- **Your assignment**
The output is the lines below from the one with "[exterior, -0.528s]" through the one with "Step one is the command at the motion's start", both included, printed exactly and with no other line.

(Dataset records)
.....

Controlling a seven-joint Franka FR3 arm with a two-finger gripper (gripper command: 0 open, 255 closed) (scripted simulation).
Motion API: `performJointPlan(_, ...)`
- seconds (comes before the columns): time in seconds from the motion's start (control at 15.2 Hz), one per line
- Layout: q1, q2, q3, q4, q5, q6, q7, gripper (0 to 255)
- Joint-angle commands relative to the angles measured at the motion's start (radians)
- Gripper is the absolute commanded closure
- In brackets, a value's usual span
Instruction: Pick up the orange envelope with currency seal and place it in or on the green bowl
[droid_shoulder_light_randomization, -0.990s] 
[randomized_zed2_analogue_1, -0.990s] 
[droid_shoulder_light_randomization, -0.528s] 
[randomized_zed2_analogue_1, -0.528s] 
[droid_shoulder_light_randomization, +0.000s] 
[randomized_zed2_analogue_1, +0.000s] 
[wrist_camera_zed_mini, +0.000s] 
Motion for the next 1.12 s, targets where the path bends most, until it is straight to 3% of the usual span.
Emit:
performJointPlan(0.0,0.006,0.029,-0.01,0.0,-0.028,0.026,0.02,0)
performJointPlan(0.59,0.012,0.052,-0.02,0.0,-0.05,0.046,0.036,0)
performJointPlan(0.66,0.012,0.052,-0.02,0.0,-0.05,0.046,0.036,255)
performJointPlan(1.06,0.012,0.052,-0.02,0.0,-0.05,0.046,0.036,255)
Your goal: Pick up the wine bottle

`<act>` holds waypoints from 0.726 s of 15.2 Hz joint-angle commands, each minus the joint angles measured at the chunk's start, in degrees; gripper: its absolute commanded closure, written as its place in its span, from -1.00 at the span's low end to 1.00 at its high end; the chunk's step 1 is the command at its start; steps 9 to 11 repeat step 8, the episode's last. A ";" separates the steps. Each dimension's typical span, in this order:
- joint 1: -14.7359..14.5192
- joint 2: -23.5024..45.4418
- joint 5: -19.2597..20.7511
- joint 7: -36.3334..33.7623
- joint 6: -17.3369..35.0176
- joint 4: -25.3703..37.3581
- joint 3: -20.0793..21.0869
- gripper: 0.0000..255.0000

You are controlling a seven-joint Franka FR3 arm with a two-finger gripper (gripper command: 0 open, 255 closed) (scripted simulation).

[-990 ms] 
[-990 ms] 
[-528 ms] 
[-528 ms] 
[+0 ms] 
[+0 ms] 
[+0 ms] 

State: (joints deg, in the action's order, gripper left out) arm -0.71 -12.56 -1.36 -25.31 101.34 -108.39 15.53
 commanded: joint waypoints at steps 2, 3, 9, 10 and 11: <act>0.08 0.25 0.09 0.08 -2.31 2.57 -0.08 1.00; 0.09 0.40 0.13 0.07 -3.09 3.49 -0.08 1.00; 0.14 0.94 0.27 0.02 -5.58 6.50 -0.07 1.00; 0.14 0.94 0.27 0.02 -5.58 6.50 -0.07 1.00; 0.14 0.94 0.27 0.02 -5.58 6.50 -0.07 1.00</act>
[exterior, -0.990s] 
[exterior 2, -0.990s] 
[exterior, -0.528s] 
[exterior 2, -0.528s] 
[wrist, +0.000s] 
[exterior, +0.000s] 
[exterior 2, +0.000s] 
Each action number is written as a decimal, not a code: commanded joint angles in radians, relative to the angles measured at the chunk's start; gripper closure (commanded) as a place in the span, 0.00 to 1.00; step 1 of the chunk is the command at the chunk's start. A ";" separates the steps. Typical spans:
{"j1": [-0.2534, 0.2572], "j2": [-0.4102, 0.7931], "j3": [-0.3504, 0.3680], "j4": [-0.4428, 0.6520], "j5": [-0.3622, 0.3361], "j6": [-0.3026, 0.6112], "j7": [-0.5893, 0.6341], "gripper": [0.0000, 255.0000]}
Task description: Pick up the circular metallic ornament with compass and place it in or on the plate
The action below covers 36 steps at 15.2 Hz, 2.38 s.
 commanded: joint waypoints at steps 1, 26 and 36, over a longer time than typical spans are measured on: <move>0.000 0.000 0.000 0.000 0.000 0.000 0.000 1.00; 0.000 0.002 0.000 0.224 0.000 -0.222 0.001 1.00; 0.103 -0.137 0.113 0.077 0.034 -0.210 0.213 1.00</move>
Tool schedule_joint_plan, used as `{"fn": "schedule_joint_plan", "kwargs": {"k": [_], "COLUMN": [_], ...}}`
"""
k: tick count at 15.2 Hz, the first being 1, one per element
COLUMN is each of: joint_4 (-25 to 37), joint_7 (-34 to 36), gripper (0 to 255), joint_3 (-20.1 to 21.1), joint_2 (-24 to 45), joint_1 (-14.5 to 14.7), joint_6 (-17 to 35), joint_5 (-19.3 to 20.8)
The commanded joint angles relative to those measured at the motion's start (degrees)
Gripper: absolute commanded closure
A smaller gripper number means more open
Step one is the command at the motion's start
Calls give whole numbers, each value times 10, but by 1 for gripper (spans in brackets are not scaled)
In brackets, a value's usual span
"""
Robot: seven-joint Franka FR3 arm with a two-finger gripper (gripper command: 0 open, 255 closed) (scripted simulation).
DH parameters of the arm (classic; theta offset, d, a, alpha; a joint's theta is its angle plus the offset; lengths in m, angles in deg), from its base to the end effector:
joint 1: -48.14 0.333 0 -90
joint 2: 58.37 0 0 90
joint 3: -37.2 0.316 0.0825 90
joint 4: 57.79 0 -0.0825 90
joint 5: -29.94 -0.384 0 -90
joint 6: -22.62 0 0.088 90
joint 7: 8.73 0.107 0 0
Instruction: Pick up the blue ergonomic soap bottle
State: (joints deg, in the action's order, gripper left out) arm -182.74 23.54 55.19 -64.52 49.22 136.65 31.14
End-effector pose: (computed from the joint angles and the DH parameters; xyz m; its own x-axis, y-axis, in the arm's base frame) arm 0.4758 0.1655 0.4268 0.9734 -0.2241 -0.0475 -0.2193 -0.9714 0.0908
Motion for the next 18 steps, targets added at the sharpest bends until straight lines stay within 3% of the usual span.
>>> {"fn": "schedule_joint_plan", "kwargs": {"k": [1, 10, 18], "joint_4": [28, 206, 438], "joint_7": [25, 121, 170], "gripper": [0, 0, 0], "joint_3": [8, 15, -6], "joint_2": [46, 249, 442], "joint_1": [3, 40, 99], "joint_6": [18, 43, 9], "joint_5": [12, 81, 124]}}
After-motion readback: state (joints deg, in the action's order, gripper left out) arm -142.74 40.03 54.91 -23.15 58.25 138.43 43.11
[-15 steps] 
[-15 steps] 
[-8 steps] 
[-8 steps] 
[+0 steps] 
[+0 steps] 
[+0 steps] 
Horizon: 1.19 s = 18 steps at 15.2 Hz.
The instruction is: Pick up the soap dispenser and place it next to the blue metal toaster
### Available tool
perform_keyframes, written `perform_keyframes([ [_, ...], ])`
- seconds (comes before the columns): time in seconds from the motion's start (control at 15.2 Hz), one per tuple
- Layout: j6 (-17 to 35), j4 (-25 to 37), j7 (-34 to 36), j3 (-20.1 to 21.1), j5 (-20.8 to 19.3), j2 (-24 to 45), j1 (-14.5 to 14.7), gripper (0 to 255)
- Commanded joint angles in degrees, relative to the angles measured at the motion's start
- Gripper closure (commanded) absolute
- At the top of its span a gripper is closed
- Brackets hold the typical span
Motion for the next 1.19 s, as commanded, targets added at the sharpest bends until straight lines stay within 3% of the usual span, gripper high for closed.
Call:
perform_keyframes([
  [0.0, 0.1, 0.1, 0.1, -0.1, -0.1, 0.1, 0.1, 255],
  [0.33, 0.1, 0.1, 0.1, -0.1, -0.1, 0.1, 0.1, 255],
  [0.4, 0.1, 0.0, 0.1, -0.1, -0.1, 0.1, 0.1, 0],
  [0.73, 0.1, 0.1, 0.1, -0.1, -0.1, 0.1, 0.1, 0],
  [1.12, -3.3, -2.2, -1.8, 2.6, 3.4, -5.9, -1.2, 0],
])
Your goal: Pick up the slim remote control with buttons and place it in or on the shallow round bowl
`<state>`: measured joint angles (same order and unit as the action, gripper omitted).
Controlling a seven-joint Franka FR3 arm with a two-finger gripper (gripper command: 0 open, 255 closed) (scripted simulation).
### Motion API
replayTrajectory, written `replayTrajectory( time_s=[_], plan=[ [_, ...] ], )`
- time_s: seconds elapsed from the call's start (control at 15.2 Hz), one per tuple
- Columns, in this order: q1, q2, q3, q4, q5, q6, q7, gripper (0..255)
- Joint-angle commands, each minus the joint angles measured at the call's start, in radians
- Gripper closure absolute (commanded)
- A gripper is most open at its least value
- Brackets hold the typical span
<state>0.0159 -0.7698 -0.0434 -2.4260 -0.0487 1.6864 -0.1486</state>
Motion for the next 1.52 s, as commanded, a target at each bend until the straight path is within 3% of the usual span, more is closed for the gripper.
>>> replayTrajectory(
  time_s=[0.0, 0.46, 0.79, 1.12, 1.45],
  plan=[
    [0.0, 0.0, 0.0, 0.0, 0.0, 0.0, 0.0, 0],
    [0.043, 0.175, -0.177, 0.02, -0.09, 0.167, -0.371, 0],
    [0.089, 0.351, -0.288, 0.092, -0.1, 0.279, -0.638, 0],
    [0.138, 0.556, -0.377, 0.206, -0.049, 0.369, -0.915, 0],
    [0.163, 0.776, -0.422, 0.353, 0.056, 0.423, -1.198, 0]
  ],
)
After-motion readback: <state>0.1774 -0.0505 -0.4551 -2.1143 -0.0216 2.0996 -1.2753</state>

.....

- **Answer area**
[exterior, -0.528s] 
[exterior 2, -0.528s] 
[wrist, +0.000s] 
[exterior, +0.000s] 
[exterior 2, +0.000s] 
Each action number is written as a decimal, not a code: commanded joint angles in radians, relative to the angles measured at the chunk's start; gripper closure (commanded) as a place in the span, 0.00 to 1.00; step 1 of the chunk is the command at the chunk's start. A ";" separates the steps. Typical spans:
{"j1": [-0.2534, 0.2572], "j2": [-0.4102, 0.7931], "j3": [-0.3504, 0.3680], "j4": [-0.4428, 0.6520], "j5": [-0.3622, 0.3361], "j6": [-0.3026, 0.6112], "j7": [-0.5893, 0.6341], "gripper": [0.0000, 255.0000]}
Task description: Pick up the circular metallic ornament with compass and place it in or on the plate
The action below covers 36 steps at 15.2 Hz, 2.38 s.
 commanded: joint waypoints at steps 1, 26 and 36, over a longer time than typical spans are measured on: <move>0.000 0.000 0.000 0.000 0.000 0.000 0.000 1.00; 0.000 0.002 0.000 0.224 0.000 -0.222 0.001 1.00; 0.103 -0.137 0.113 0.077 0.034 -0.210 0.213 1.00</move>
Tool schedule_joint_plan, used as `{"fn": "schedule_joint_plan", "kwargs": {"k": [_], "COLUMN": [_], ...}}`
"""
k: tick count at 15.2 Hz, the first being 1, one per element
COLUMN is each of: joint_4 (-25 to 37), joint_7 (-34 to 36), gripper (0 to 255), joint_3 (-20.1 to 21.1), joint_2 (-24 to 45), joint_1 (-14.5 to 14.7), joint_6 (-17 to 35), joint_5 (-19.3 to 20.8)
The commanded joint angles relative to those measured at the motion's start (degrees)
Gripper: absolute commanded closure
A smaller gripper number means more open
Step one is the command at the motion's start

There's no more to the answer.